I’ve been
reading a large number of technical books over the time.
And one thing which often strikes me when I read these books are how often
examples and solutions are “outside the box” and I always get sort of envious
of how these authors can do that.
Is it an
experience thing( meaning a learned thing) or an innate ability?
If it is
the first then there is hope for us mere mortals because experience and learning can all come with time. When I read books I try my utmost to
look at the reasoning behind what the authors write, and thus I attempt to try
and think “out of the box” because I would like to learn how to do so more
often. And when I code I try to apply that reasoning to my own problems and see if I can do X or Y instead of Z. It is not something which comes natural to me – that is clear - and I
started thinking about why that could be. Of course some of it is a "cost-effective" issue because sometimes you only have so much time to solve a problem and then the tried way can be faster, but it is not especially fun or perhaps even a good way.
It then struck me how much of my educational
processes have been “inside the box” and almost punishing outside sort of
thinking, even all the way back to public school, which somewhat locks you in
that kind of thinking.
Of course
some subjects in an education are purely “inside the box” – how to spell (which
I never learned well) and all that, however many subjects and problems are not
automatically inside the box.
Math for
one. When learning mathematics to begin with back in school, it was “formula X”
for solving this problem. “You can only
solve a second degree equation using this method”. And well, yeah – most likely
that is needed, but that sort of thought process sticks with you. As I moved to
more advanced math it was similar, although now we also should mathematical prove
that you could (should) use the given formula to solve the problem, and I found few
things more dull then that, taking a formular and "prooving it" – well save analyzing poems and stories.
Rarely did
mathematics education ever try to encourage creativity, new thoughts and all
that. It was all focused on that exam, and getting a grade because you could
remember stuff. It was the same when you should analyze poems for various language
classes and other such texts. I hated it because it was either using the
textbook interpretation or you did it wrong, and come now – what should be open
to creativity more than interpreting pieces of “art”.
This
mentality followed me on the way to university, for the years I studied
economics there. Marketing was “standard” replies from textbooks. Organization
and business/international/micro/macro economies, optimization problems and all
such theory were similar standardish. You had a textbook which explained what to do, how to
do it and why to do it. So you should follow them and get your degree. Sure you
could go “outside” the books and draw reasoning, but the sure way, and worse the encouraged way, was to follow
the books. "It says X in book Y, so that is why...." type response.
Whenever we
tried to think outside the box we ended up in problems, okay – perhaps our suggestion
to do economical crime, empty a corporation value and move out of the country
was less then optimal, but it was a symptom of the situation and we tried to challenge the mindset. Whenever we –
myself and a couple of fellow students – tried to challenge the “established”

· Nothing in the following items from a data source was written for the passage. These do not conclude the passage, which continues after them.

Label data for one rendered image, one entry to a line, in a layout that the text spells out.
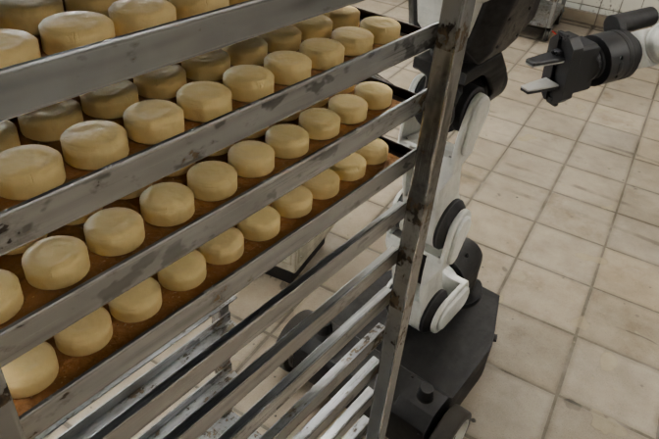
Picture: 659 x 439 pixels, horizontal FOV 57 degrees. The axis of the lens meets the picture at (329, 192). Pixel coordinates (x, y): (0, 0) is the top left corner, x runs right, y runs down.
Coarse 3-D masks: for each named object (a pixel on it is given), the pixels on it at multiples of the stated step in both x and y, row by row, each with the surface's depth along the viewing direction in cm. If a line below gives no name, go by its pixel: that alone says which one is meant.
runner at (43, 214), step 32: (416, 32) 71; (352, 64) 63; (384, 64) 68; (288, 96) 57; (320, 96) 61; (192, 128) 49; (224, 128) 51; (256, 128) 55; (128, 160) 44; (160, 160) 47; (192, 160) 50; (64, 192) 41; (96, 192) 43; (128, 192) 46; (0, 224) 38; (32, 224) 40; (64, 224) 42; (0, 256) 39
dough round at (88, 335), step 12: (96, 312) 56; (108, 312) 57; (72, 324) 55; (84, 324) 55; (96, 324) 55; (108, 324) 56; (60, 336) 54; (72, 336) 54; (84, 336) 54; (96, 336) 54; (108, 336) 56; (60, 348) 54; (72, 348) 54; (84, 348) 54; (96, 348) 55
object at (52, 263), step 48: (336, 96) 77; (384, 96) 79; (240, 144) 66; (288, 144) 67; (144, 192) 57; (192, 192) 58; (240, 192) 62; (48, 240) 51; (96, 240) 51; (144, 240) 55; (0, 288) 46; (48, 288) 48
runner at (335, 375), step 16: (368, 336) 107; (352, 352) 104; (368, 352) 103; (336, 368) 101; (352, 368) 101; (320, 384) 98; (336, 384) 98; (304, 400) 95; (320, 400) 95; (288, 416) 92; (304, 416) 92; (272, 432) 90; (288, 432) 90
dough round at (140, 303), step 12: (132, 288) 59; (144, 288) 59; (156, 288) 59; (120, 300) 58; (132, 300) 58; (144, 300) 58; (156, 300) 58; (120, 312) 57; (132, 312) 57; (144, 312) 58; (156, 312) 59
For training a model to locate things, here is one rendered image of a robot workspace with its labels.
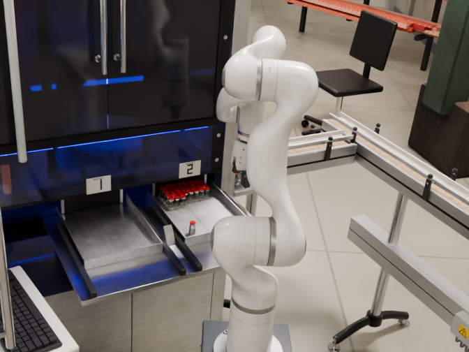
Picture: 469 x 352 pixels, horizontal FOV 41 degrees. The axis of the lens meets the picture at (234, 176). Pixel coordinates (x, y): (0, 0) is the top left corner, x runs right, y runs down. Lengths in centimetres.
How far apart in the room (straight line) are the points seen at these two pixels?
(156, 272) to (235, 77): 77
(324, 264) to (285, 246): 216
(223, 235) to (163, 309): 116
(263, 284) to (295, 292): 182
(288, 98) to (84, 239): 96
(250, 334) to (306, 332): 153
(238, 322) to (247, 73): 63
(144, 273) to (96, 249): 20
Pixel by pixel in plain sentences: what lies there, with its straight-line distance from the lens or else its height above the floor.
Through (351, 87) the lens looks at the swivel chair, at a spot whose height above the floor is 52.
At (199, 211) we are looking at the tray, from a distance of 229.
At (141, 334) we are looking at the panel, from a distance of 264.
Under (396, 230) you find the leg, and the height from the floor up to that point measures 63.
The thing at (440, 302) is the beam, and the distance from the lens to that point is 273.
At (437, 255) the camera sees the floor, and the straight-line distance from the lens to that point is 396.
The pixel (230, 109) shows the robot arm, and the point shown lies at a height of 137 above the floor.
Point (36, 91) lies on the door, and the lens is 199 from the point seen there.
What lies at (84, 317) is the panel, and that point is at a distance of 248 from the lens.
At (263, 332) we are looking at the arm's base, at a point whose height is 98.
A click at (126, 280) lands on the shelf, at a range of 195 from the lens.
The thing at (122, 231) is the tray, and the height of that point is 88.
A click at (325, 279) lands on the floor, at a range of 352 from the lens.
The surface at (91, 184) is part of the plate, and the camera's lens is 216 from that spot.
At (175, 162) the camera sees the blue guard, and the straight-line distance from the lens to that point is 224.
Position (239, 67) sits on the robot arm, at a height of 162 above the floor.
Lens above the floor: 208
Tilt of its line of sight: 28 degrees down
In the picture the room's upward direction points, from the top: 5 degrees clockwise

theories, we got smacked upside down. We took conventional theory and applied
new mindset, and sometimes failed miserable – but at least we tried to think
and not just do as we should. But in an education where it is about getting a grade to move
on, there was little room for such experimenting unfortunately.
When I then
started my programming education, it at least opened the possibility for
thinking outside the box, but I could see on my fellow students that it was
often lost due to the indoctrination through the educational system.
When we analyzed problems and drafted design papers, it was for the majority of
time “follow this method” type of work. Then at least, when coming to larger
papers, we found the freedom to think outside the box, however we still
followed the methods. What we did instead was fragment a method and take the
few tools from a method we felt we could use and combined them, with sometimes
little success and other times to great success. However it wasn’t the “usual” thing to do, and
it was clear that this challenged our advisers and teachers just as much, and
it wasn’t always well liked by them.
The same thing happened with the programming classes which is where I felt it
was the most waste. You had a problem,
you read about a pattern which could solve said problem, and you explained how
you followed the pattern. Oh gee, now that’s innovative thinking for you.
So now with
a couple of years of actual programming and problem solving work experience under
my belt, I hope that I can get this “outside the box” mentality down, because
it would make many problems easier to solve, faster, better, more efficient.
But it surely wasn’t something I felt I’ve been trained to do through the
educational process, quite the contrary. But I do feel now it is needed to
actually solve a number of problems, unless one wants to turn to others who do
the thinking for you, and I do not want that. I want to be innovative, I want
to dare be different and I want to solve problems new ways, and not just the old
and tried way. So, I hope it is
something I can pick up (soon).
Of course,
it might all be an innate ability and then I’m out of luck and will have to
rely on smarter people then me to do the thinking for me…….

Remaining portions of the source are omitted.